Hello 🙂I have the following code in Delphi12, with slow functions PerformCalculations and SaveDataToDisk:

function MutexBarrier(resource_mutex_id :String) :THandle;
var Mutex :THandle; 
begin
  Mutex:=CreateMutex(nil,false,PChar(resource_mutex_id)); 
  WaitForSingleObject(Mutex,INFINITE); 
  result:=Mutex;
end;

procedure Main;      //process main code (N processes are being run):
var mutex :THandle;
begin
  repeat 
    mutex:=MutexBarrier('Mutex1_constant_unique_name'); 
    try
      Prepare;
    finally
      ReleaseMutex(mutex);
      CloseHandle(mutex);
    end;

    PerformCalculations;

    mutex:=MutexBarrier('Mutex2_constant_unique_name');
    try
      SaveDataToDisk;
    finally
      ReleaseMutex(mutex);
      CloseHandle(mutex);
    end;
  until False;
end;


I'm running N processes with this code, each on separate core (set with affinity, the number of cores > N). Processes do not create additional threads. Processes are run by a separate script like "proc.exe -core=x", where x is the expected affinity. Affinity is set correctly. But the effect of usage of mutexes is strange:

 

1. Initially all N processes quickly create queue on Mutex1, go through it one after another and then in parallel they are performing calculations on separate cores.
2. Then all N processes start to wait on Mutex2, and one of them (lets name it Process A) gets to the critical section of Mutex2. This is ok.
3. Then the process A which passed critical section of Mutex2 is going through Mutex1 and is performing calculations.
At the same time all other processes still wait on Mutex1. - this is strange.
4. Only when process A finishes calculations and enters Mutex2 queue then some other process (name it process B) is entering the critical section of Mutex2.  - This is very strange to me.
5. Then process B goes through Mutex1 and performs calculations., etc.
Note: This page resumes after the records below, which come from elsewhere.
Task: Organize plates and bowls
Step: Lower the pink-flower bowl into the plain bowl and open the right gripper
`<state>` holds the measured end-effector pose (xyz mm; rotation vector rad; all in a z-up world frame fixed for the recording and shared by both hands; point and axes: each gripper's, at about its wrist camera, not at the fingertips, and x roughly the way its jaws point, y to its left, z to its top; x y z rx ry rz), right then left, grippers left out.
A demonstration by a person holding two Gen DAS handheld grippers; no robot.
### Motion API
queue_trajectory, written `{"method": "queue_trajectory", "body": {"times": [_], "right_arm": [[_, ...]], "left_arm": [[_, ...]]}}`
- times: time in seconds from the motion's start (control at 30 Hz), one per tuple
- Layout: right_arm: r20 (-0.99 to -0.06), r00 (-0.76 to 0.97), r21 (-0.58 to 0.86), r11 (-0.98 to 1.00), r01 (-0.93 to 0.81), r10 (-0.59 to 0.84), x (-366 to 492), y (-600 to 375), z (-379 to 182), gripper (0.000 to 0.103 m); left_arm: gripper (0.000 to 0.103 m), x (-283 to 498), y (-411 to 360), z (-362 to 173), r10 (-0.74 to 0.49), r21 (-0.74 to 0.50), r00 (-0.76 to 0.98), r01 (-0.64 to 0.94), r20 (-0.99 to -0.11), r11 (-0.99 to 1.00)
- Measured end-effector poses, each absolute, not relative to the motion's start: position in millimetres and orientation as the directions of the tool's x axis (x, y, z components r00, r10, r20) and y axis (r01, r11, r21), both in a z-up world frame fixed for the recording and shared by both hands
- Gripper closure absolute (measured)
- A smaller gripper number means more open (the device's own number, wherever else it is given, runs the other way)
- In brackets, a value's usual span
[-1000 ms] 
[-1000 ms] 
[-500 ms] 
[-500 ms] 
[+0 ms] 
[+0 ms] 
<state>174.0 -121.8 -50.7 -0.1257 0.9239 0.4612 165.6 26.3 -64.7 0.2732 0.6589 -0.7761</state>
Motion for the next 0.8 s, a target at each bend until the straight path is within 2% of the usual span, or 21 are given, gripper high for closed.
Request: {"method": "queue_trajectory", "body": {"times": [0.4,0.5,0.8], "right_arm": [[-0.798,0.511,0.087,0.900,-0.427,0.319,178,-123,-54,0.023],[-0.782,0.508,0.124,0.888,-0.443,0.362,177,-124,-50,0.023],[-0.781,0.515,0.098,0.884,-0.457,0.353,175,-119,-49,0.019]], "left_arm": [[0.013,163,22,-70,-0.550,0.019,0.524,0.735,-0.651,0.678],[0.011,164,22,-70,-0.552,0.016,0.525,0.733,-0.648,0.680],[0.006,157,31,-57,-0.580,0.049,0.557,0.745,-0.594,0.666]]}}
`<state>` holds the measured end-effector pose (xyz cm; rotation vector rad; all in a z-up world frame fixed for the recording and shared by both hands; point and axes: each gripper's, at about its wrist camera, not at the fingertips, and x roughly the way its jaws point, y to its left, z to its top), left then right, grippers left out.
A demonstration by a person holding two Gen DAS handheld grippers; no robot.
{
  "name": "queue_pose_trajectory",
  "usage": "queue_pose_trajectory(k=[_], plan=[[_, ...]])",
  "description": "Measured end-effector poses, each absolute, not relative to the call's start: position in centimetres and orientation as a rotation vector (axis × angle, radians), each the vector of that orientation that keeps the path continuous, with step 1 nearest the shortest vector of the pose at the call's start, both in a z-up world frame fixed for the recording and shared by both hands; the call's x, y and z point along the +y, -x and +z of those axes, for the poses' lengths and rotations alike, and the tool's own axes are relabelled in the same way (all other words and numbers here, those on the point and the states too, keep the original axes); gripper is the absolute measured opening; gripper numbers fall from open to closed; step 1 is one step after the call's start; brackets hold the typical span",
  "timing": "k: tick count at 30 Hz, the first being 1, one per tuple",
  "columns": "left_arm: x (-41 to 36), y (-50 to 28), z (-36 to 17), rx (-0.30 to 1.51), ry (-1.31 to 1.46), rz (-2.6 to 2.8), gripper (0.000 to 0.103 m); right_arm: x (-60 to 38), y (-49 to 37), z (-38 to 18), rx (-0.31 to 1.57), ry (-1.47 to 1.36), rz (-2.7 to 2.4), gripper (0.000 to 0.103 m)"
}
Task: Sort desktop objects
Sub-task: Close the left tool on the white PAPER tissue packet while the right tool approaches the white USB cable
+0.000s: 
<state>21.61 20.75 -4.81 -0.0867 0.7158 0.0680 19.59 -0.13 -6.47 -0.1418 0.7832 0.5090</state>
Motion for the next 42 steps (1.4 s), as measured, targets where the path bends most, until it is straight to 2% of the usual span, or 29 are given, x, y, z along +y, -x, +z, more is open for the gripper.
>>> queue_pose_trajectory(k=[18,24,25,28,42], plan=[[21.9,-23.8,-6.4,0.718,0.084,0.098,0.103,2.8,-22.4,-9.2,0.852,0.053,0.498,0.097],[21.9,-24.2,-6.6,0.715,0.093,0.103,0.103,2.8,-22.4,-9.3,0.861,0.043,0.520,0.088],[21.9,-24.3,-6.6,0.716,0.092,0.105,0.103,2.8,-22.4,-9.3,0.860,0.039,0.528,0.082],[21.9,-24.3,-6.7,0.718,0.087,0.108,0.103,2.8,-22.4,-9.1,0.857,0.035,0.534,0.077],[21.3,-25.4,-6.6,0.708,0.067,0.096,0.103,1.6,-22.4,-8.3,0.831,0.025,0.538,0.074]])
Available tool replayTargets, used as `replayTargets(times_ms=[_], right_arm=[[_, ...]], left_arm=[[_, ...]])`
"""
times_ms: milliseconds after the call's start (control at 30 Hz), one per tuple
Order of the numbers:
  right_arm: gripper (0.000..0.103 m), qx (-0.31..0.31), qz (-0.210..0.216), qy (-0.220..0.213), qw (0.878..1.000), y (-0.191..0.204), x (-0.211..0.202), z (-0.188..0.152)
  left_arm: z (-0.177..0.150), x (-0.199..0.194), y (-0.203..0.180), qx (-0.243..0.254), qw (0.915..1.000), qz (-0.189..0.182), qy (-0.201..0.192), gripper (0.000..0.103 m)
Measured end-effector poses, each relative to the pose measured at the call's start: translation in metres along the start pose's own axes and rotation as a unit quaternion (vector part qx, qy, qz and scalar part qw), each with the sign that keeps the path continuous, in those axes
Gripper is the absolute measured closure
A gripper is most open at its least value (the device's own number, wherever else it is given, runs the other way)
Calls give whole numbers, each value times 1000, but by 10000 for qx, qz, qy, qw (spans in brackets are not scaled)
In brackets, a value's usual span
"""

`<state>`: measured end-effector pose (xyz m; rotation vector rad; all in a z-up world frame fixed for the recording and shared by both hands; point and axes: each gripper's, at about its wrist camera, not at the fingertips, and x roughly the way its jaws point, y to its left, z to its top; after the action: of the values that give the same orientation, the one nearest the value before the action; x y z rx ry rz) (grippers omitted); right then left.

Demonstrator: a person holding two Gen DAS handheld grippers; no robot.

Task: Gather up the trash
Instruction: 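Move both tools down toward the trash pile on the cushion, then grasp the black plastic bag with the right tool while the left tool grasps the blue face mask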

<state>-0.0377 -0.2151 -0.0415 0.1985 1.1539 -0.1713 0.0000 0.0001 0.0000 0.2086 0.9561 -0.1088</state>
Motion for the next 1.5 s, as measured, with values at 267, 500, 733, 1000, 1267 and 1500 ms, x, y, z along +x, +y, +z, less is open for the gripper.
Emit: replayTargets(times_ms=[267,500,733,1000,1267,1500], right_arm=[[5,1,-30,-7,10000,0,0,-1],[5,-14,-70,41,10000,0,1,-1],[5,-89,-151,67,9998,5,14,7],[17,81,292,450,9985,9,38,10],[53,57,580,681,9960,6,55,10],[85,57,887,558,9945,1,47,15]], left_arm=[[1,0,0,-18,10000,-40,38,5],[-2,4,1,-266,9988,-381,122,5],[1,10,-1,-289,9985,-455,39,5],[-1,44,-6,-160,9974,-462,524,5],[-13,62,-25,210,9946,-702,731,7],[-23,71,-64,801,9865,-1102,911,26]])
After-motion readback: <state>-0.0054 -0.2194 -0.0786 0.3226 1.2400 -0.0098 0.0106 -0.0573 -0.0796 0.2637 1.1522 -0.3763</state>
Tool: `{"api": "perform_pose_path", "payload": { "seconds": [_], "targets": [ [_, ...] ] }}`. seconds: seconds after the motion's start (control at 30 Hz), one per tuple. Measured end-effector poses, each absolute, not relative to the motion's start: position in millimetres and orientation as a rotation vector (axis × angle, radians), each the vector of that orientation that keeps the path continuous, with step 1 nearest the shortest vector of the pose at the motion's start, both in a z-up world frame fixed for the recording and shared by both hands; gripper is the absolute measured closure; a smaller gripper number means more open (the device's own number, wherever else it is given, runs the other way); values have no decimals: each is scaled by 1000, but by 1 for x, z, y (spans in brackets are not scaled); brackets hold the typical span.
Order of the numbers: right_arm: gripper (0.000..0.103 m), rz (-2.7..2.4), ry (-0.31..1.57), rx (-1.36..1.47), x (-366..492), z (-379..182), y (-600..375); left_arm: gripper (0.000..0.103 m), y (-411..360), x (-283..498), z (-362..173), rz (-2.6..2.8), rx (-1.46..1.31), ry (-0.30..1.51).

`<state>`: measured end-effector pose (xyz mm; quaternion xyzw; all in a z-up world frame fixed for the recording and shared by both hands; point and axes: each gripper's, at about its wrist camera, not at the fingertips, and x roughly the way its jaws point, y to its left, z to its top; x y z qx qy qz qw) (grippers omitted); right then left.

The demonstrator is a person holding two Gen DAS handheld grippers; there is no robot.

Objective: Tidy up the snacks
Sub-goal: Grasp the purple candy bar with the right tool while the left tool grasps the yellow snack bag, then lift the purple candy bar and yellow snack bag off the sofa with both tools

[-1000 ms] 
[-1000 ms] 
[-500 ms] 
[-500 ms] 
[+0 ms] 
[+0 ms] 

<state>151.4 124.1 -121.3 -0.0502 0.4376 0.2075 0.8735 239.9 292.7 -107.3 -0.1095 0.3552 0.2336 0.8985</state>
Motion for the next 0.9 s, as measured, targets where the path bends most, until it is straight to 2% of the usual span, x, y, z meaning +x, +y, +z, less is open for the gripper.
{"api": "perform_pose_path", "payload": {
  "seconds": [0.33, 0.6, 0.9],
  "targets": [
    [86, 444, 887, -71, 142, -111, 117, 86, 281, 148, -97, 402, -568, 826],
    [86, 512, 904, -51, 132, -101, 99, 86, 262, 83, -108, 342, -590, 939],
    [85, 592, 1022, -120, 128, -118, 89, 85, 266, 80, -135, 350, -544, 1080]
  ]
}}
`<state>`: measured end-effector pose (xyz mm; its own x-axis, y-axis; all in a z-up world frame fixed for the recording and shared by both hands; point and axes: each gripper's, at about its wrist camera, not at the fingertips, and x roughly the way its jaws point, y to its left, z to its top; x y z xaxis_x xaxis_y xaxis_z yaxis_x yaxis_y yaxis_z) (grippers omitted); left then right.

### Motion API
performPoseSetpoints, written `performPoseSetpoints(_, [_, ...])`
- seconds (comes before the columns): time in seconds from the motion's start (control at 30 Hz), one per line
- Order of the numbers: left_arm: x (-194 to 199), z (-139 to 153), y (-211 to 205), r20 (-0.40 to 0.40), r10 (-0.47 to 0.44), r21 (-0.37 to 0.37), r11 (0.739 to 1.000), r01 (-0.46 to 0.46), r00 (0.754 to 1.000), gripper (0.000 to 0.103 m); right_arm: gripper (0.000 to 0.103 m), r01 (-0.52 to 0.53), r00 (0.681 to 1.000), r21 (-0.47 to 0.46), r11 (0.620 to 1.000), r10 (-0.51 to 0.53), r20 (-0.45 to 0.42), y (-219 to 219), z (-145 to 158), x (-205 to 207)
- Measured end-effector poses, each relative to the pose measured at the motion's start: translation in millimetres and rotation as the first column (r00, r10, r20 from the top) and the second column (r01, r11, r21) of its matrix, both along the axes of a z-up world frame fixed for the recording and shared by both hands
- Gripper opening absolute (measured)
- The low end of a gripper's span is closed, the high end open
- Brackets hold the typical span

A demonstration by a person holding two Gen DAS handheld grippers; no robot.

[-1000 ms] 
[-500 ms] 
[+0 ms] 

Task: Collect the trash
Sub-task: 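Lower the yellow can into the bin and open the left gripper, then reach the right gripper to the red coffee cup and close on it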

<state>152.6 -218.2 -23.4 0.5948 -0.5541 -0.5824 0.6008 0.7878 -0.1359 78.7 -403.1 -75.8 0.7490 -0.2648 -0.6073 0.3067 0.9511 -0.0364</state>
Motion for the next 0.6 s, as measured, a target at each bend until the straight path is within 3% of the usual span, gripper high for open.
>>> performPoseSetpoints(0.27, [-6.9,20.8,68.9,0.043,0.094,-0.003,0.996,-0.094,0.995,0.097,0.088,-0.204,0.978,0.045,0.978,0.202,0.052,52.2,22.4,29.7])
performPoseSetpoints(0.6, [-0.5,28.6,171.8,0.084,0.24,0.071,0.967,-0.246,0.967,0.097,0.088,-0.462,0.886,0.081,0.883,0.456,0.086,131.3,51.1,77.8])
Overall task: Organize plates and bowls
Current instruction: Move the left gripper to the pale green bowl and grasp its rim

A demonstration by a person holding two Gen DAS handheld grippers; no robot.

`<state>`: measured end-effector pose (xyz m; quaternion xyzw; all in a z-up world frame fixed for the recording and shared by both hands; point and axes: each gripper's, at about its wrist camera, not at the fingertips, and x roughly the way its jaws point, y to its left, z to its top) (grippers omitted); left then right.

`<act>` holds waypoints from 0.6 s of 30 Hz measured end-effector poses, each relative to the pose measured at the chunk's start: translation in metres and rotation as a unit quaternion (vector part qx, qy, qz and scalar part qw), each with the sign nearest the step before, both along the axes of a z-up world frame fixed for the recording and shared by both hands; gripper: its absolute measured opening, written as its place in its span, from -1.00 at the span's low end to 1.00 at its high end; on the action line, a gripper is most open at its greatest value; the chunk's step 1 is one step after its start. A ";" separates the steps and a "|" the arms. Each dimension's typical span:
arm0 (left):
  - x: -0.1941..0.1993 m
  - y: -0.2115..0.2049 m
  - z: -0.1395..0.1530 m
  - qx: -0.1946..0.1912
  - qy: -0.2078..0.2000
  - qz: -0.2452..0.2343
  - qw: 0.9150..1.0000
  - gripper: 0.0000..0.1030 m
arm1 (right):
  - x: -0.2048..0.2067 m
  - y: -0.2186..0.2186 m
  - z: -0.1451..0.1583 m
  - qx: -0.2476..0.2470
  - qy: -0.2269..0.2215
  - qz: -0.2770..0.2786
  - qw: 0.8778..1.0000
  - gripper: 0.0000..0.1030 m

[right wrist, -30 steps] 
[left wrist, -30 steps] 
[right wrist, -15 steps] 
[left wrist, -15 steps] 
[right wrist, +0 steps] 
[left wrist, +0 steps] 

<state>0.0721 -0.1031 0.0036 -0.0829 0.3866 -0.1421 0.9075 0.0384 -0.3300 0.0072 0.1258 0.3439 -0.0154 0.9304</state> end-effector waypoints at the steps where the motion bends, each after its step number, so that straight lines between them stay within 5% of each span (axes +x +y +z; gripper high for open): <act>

In the effect, starting from point 3 only one process is performing calculations at a time. This is very strange to me. Why Mutex2 behaves like that. It is Win10.


Remark 1: When SaveDataToDisk is fast (or not called at all - empty critical section of Mutex2), the problem is not happening - and all processes execute PerformCalculations in parallel.
Remark 2: I have also verified that Prepare, PerformCalculations and SaveDataToDisk are not failing.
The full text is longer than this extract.